Funkatronics commented 2 months ago

@sdlaver I like the authorize_oneshot idea. a couple questions:

  1. In the case of a one shot transaction request, how will a dapp know what publickey to use in their transaction payload? is it assumed that in this case the dapp will already know the users public key? or will we additionally need to to define some kind of transaction template format (we discussed this a bit before) so that dapps can send a partially filled transaction, and allow the wallet to fill in the required accounts?

The way wallets work today, this is not a problem, as they don't currently allow a user to select an account during authorization; they always use the account that is currently set within the wallet. But with improved wallet UX this get messy from a UX standpoint.
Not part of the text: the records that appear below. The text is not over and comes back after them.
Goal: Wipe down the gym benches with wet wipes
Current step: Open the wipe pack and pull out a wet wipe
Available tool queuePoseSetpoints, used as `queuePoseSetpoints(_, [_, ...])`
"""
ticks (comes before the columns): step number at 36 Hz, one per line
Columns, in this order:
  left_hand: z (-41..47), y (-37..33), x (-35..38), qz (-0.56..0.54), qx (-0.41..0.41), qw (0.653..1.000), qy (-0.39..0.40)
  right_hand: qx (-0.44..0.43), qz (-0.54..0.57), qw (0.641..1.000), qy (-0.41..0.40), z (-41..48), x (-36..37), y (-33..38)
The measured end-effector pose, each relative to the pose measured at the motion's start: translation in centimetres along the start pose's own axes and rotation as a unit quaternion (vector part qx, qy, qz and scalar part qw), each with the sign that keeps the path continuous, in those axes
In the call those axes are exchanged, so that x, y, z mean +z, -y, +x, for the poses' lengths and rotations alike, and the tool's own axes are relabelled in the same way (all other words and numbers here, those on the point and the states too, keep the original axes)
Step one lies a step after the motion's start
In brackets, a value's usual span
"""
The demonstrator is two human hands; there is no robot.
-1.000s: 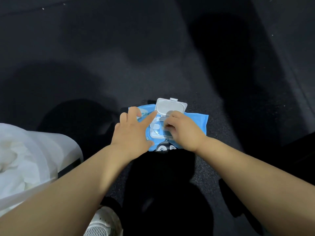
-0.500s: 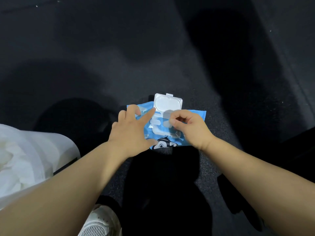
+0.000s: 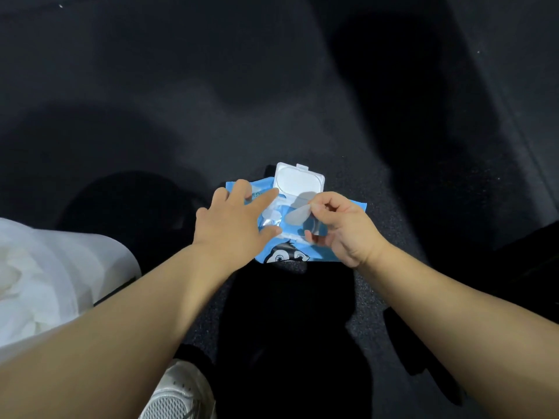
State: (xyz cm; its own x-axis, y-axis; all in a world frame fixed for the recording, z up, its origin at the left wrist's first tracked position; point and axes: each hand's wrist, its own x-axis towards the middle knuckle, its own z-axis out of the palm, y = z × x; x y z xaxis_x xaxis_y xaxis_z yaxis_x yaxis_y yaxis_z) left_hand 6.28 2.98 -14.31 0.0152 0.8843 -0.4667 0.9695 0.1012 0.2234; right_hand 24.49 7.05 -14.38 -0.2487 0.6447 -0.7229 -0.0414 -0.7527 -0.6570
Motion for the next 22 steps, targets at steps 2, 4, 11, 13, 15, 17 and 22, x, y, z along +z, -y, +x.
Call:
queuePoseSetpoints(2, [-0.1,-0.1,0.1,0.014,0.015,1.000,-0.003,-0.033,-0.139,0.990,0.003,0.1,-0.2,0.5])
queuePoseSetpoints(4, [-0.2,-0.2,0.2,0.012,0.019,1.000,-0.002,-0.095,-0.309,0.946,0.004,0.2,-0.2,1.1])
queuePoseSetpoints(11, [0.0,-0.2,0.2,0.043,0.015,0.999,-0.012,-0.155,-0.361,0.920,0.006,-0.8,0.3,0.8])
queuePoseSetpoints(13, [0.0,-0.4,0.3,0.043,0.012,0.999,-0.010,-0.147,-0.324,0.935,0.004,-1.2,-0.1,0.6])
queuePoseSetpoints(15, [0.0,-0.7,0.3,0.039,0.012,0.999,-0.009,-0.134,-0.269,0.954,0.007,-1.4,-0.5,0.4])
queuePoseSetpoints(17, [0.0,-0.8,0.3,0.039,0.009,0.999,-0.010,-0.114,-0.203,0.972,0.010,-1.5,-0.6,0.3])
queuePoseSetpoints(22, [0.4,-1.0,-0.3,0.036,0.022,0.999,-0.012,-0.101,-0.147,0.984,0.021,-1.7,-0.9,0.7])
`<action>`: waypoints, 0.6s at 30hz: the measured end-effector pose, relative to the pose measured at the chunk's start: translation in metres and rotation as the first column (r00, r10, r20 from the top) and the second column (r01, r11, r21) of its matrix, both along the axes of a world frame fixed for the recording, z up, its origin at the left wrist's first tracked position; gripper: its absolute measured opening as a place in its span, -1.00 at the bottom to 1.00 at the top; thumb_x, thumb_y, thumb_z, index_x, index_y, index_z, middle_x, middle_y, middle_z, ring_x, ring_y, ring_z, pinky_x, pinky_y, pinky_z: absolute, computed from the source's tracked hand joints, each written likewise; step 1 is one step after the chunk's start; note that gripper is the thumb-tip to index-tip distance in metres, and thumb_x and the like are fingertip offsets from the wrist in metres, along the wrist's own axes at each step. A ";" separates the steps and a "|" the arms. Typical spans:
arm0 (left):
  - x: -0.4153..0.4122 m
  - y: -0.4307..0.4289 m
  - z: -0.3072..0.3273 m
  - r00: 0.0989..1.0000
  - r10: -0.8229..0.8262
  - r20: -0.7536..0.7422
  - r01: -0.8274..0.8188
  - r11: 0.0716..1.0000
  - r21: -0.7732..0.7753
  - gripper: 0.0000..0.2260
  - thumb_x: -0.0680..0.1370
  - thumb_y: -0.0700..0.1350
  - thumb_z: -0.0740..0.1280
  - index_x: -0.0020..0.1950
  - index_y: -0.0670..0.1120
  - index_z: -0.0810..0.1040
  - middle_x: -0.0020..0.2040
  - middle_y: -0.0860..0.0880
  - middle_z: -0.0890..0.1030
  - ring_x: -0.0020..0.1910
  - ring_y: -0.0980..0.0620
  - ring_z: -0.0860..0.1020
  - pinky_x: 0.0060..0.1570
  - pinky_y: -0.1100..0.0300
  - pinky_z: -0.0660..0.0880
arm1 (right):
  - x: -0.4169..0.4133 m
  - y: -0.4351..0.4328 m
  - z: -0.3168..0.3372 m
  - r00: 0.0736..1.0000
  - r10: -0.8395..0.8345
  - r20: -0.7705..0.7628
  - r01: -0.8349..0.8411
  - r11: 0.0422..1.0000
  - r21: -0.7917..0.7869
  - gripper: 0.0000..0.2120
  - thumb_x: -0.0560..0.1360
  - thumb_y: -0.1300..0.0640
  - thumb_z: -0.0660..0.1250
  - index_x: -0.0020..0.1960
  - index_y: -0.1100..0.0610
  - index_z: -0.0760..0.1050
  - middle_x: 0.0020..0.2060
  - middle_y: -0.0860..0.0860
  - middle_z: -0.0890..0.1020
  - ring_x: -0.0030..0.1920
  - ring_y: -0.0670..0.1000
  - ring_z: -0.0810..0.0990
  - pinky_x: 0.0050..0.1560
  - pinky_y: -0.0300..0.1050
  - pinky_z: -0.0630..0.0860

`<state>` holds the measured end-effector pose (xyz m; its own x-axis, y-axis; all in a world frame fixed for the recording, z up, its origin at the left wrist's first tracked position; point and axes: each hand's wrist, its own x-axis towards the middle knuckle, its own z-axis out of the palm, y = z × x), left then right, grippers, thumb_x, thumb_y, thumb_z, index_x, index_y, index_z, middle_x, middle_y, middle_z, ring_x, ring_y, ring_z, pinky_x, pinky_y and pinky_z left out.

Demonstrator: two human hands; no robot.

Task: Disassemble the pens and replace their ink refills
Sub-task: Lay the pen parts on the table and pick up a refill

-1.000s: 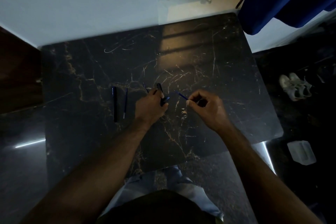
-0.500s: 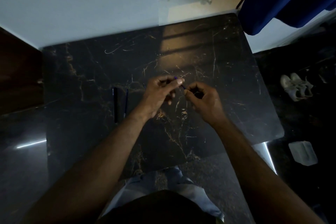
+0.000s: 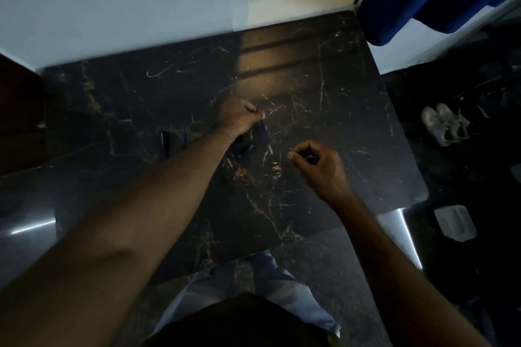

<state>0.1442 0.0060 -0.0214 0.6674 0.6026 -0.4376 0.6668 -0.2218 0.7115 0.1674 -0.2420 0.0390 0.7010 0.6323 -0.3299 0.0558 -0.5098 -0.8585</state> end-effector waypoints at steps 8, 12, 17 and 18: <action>0.009 -0.009 -0.011 0.994 -0.036 -0.108 0.059 0.976 0.210 -0.80 0.52 -0.04 0.62 0.08 -0.07 0.74 0.05 -0.03 0.76 0.05 0.01 0.72 0.00 0.19 0.59 | 0.003 -0.013 -0.005 1.000 -0.021 -0.011 0.021 1.000 -0.002 -0.94 0.63 0.08 0.40 -0.01 -0.06 0.58 -0.12 -0.07 0.66 -0.17 -0.18 0.62 -0.16 -0.21 0.51; 0.009 -0.010 -0.013 0.994 -0.041 -0.098 0.064 0.969 0.239 -0.71 0.53 -0.03 0.61 0.18 -0.09 0.67 0.12 -0.06 0.74 0.13 -0.02 0.70 0.14 0.08 0.65 | 0.002 -0.009 -0.006 1.000 0.001 0.001 -0.001 1.000 0.007 -0.91 0.64 0.10 0.39 -0.01 -0.09 0.55 -0.13 -0.09 0.64 -0.17 -0.22 0.63 -0.22 -0.32 0.51; 0.008 -0.011 -0.011 0.993 -0.058 -0.107 0.084 0.964 0.252 -0.69 0.52 -0.02 0.62 0.17 -0.08 0.66 0.13 -0.05 0.73 0.13 -0.01 0.69 0.02 0.17 0.56 | 0.003 -0.001 -0.006 1.000 0.001 0.030 -0.001 1.000 0.019 -0.91 0.63 0.12 0.41 -0.02 -0.06 0.56 -0.16 -0.09 0.65 -0.19 -0.21 0.63 -0.24 -0.36 0.52; 0.009 -0.011 -0.010 0.993 -0.054 -0.109 0.080 0.965 0.251 -0.69 0.52 -0.01 0.63 0.17 -0.08 0.66 0.13 -0.05 0.73 0.13 -0.01 0.69 0.02 0.17 0.56 | 0.003 0.000 -0.006 1.000 0.004 0.030 -0.005 1.000 0.020 -0.91 0.63 0.13 0.41 -0.01 -0.04 0.57 -0.16 -0.09 0.65 -0.19 -0.22 0.63 -0.24 -0.36 0.52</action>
<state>0.1528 -0.0049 -0.0311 0.6706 0.6581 -0.3423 0.7092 -0.4336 0.5559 0.1704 -0.2420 0.0331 0.7077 0.6415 -0.2959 0.0841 -0.4923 -0.8663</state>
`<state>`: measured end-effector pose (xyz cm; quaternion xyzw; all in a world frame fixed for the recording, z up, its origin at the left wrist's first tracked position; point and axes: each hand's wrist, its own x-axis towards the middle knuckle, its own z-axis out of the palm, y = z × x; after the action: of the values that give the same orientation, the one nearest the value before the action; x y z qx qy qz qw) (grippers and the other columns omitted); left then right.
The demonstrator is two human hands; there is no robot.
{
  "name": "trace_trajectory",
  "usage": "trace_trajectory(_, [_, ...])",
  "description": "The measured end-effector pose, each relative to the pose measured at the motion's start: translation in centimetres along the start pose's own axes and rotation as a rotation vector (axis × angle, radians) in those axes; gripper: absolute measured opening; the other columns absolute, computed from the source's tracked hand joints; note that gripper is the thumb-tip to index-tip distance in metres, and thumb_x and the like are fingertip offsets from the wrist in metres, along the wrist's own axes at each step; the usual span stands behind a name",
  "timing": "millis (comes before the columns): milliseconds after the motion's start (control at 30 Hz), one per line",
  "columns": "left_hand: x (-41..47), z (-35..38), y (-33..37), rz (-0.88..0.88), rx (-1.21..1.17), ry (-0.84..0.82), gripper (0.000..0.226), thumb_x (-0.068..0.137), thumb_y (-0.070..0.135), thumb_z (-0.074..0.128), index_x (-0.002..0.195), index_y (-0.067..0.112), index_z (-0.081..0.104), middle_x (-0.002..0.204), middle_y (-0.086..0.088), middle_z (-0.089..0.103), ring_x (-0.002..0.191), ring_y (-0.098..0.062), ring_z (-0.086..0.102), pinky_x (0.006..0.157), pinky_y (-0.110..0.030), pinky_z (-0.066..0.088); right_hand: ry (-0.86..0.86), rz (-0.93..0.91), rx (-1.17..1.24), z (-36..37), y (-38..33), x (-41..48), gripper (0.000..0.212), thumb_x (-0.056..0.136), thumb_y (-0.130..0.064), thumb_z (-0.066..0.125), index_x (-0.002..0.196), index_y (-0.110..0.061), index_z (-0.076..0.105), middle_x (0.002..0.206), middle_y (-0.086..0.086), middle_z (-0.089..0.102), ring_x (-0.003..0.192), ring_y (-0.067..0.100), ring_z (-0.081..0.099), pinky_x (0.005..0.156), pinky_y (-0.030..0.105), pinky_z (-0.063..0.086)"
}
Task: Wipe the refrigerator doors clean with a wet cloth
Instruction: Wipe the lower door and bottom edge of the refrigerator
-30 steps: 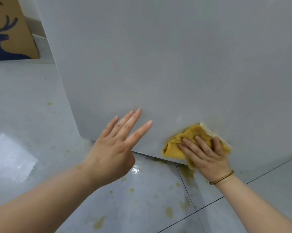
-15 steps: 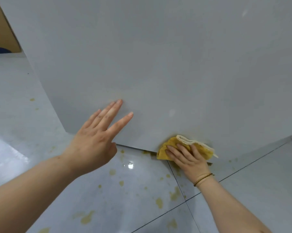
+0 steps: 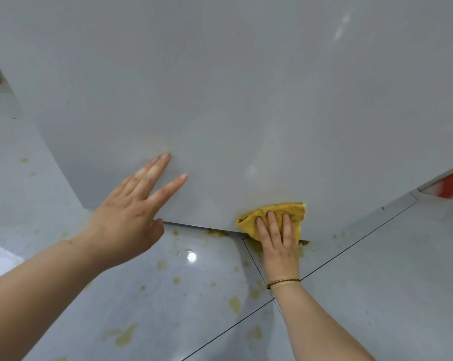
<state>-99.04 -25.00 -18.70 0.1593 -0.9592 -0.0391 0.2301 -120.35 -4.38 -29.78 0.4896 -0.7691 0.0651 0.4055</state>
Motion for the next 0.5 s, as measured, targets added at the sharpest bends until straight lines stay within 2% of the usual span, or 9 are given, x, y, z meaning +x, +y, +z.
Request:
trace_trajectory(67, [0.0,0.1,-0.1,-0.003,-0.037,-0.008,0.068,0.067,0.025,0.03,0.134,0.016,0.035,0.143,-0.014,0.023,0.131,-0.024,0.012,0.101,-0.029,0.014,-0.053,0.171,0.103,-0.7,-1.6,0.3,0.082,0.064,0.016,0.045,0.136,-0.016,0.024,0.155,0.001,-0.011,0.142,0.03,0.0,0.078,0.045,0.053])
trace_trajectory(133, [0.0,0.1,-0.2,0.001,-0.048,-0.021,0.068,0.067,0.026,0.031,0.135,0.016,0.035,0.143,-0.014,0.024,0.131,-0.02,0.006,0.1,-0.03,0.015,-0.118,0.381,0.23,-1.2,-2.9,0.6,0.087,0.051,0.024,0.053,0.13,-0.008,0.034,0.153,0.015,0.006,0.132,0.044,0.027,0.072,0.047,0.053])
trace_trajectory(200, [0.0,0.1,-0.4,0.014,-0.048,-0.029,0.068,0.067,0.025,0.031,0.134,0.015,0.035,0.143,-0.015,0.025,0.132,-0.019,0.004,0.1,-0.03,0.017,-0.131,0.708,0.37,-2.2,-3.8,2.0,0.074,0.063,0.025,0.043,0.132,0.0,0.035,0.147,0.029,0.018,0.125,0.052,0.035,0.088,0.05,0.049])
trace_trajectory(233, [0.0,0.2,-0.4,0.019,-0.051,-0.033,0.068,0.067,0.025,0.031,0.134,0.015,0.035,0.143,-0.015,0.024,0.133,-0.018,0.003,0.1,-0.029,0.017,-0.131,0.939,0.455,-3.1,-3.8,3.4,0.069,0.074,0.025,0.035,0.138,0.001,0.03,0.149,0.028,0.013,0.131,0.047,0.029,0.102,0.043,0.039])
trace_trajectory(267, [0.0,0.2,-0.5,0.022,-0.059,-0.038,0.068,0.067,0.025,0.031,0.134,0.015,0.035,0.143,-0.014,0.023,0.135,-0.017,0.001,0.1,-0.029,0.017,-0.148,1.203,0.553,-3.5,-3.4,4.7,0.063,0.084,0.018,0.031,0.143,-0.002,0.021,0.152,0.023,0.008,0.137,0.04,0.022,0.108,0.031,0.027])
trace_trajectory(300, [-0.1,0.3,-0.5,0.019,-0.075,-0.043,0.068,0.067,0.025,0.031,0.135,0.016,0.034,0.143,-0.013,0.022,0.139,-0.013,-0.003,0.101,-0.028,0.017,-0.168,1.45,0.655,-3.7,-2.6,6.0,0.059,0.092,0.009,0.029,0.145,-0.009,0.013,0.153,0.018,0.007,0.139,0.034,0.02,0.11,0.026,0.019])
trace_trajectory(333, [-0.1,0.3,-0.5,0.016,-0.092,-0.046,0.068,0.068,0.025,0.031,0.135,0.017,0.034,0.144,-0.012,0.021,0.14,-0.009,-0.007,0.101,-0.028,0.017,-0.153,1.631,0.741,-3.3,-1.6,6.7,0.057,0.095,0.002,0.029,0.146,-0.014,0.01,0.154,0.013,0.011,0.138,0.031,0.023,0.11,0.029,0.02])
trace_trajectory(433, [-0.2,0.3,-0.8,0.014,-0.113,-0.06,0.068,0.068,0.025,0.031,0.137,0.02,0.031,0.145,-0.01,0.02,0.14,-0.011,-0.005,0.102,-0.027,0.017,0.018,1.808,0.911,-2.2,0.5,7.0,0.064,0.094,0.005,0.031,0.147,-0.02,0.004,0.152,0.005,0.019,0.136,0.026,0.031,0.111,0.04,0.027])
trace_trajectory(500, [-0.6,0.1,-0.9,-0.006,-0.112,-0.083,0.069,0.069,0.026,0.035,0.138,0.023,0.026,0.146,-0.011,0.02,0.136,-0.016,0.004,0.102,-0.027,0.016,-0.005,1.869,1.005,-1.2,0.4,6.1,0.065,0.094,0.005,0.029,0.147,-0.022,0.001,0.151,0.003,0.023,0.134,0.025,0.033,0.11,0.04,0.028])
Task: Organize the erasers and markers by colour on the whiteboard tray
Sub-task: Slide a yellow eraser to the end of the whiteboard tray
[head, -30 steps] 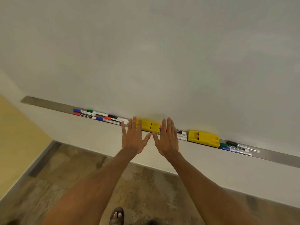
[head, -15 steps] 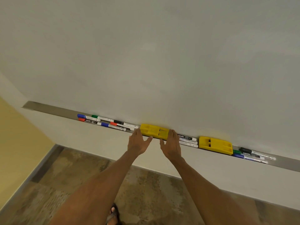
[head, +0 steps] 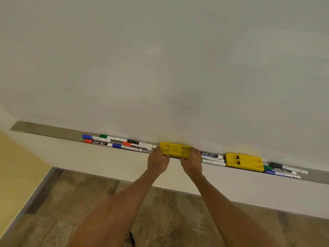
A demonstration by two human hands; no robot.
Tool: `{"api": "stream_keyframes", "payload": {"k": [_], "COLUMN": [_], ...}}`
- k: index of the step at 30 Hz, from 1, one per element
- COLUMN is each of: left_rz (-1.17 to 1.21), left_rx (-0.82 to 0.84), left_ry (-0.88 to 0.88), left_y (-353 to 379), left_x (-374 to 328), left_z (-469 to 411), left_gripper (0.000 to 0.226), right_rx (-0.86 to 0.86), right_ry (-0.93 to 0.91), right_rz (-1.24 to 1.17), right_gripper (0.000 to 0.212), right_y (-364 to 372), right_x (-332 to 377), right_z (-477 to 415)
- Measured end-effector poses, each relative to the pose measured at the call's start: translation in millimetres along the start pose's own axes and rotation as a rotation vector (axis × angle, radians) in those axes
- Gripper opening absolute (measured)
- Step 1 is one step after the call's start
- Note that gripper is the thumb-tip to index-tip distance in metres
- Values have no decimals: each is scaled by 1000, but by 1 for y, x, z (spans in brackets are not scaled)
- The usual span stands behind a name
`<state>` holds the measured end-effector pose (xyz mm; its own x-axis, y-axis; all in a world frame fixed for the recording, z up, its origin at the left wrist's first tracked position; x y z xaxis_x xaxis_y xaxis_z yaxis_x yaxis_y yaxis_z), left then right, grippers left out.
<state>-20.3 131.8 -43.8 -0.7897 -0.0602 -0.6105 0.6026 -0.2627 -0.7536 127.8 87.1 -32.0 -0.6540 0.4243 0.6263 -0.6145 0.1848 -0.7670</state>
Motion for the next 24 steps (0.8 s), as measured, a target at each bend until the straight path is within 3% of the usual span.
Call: {"api": "stream_keyframes", "payload": {"k": [6,16,24], "left_rz": [47,153,146], "left_rx": [-22,-157,-288], "left_ry": [19,46,28], "left_y": [-2,-21,-72], "left_x": [1,9,36], "left_z": [-5,-7,-6], "left_gripper": [33,31,29], "right_rx": [-29,-139,-194], "right_ry": [28,34,-40], "right_rz": [-59,-155,-238], "right_gripper": [49,81,75], "right_y": [2,3,29], "right_x": [1,9,51], "right_z": [-2,3,13]}}
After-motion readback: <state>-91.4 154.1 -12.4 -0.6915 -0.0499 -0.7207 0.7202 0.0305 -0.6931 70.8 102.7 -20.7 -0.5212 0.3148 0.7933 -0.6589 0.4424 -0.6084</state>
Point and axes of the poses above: each hand's wrist, its own z-axis away from the middle knuckle, its own y-axis out of the palm, x = y × z, the point moved 5 cm from there along -z, towards the middle knuckle
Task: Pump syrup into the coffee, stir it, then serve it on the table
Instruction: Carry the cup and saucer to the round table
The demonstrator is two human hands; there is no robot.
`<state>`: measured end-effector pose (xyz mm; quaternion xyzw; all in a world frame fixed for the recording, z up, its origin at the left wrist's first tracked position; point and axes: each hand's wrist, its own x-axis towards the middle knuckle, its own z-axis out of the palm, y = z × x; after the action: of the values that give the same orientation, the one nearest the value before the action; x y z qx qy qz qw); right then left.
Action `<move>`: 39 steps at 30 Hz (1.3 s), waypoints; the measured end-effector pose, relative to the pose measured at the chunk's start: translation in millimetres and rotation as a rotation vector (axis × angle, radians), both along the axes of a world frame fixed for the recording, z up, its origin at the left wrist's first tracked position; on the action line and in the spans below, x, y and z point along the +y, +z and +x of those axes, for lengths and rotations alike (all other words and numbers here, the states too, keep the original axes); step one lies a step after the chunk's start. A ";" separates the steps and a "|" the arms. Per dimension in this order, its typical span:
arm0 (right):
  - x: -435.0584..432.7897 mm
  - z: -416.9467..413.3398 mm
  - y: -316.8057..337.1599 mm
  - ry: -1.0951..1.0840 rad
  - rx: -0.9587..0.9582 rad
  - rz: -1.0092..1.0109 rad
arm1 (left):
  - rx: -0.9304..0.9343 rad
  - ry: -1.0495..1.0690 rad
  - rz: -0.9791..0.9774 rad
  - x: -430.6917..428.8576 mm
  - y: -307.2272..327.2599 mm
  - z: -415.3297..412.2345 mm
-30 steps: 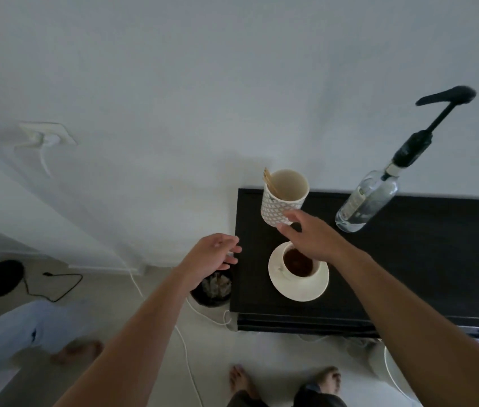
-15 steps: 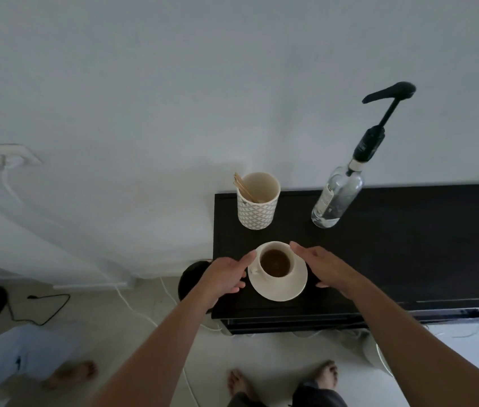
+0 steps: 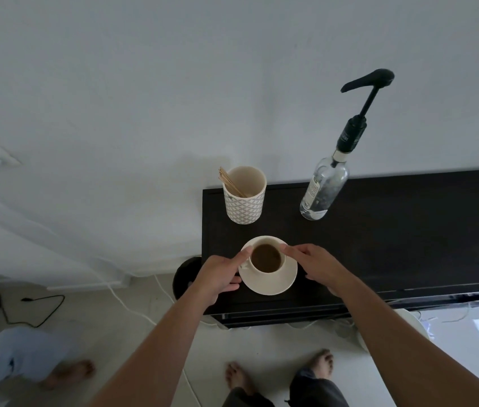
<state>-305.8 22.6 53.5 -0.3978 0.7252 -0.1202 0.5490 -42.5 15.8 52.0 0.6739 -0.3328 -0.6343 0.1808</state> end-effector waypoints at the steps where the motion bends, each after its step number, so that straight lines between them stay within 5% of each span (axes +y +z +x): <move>1: 0.5 -1.3 0.0 -0.003 -0.019 0.006 | 0.007 0.007 0.000 0.5 0.1 -0.8; 15: -9.6 -8.8 6.3 -0.033 -0.178 0.060 | 0.029 0.217 0.029 10.2 -5.3 -19.4; 23: -25.1 -8.4 13.4 0.123 -0.271 0.031 | 0.142 0.508 -0.020 51.7 -4.0 -30.1; 39: -17.4 55.9 38.4 0.633 -0.402 0.042 | 0.070 0.909 -0.166 173.4 20.7 -27.4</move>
<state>-249.9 5.2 91.9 -0.5594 0.4463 -0.0054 0.6984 -69.9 189.2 72.7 0.7130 -0.0471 -0.4843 0.5049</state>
  1. Should authorize_oneshot return an authToken? this would allow dapps to reauthorize again using the same authToken. I am thinking no, because of they intend to keep sending requests they should probably use the standard MWA flow but want to hear your thoughts.
sdlaver commented 2 months ago

@sdlaver I like the authorize_oneshot idea. a couple questions:

  1. In the case of a one shot transaction request, how will a dapp know what publickey to use in their transaction payload? is it assumed that in this case the dapp will already know the users public key? or will we additionally need to to define some kind of transaction template format (we discussed this a bit before) so that dapps can send a partially filled transaction, and allow the wallet to fill in the required accounts?

The way wallets work today, this is not a problem, as they don't currently allow a user to select an account during authorization; they always use the account that is currently set within the wallet. But with improved wallet UX this get messy from a UX standpoint.

I presume we'd use a well-known address (perhaps all 0's) as a placeholder, to be filled in by the wallet. Only a single placeholder would be allowed, so that the wallet does not need to interpret the intent of the transaction, just simulate the results.

  1. Should authorize_oneshot return an authToken? this would allow dapps to reauthorize again using the same authToken. I am thinking no, because of they intend to keep sending requests they should probably use the standard MWA flow but want to hear your thoughts.

I don't think so; it would affect the state of the connection, but does not provide any auth token to manage or recover that state later.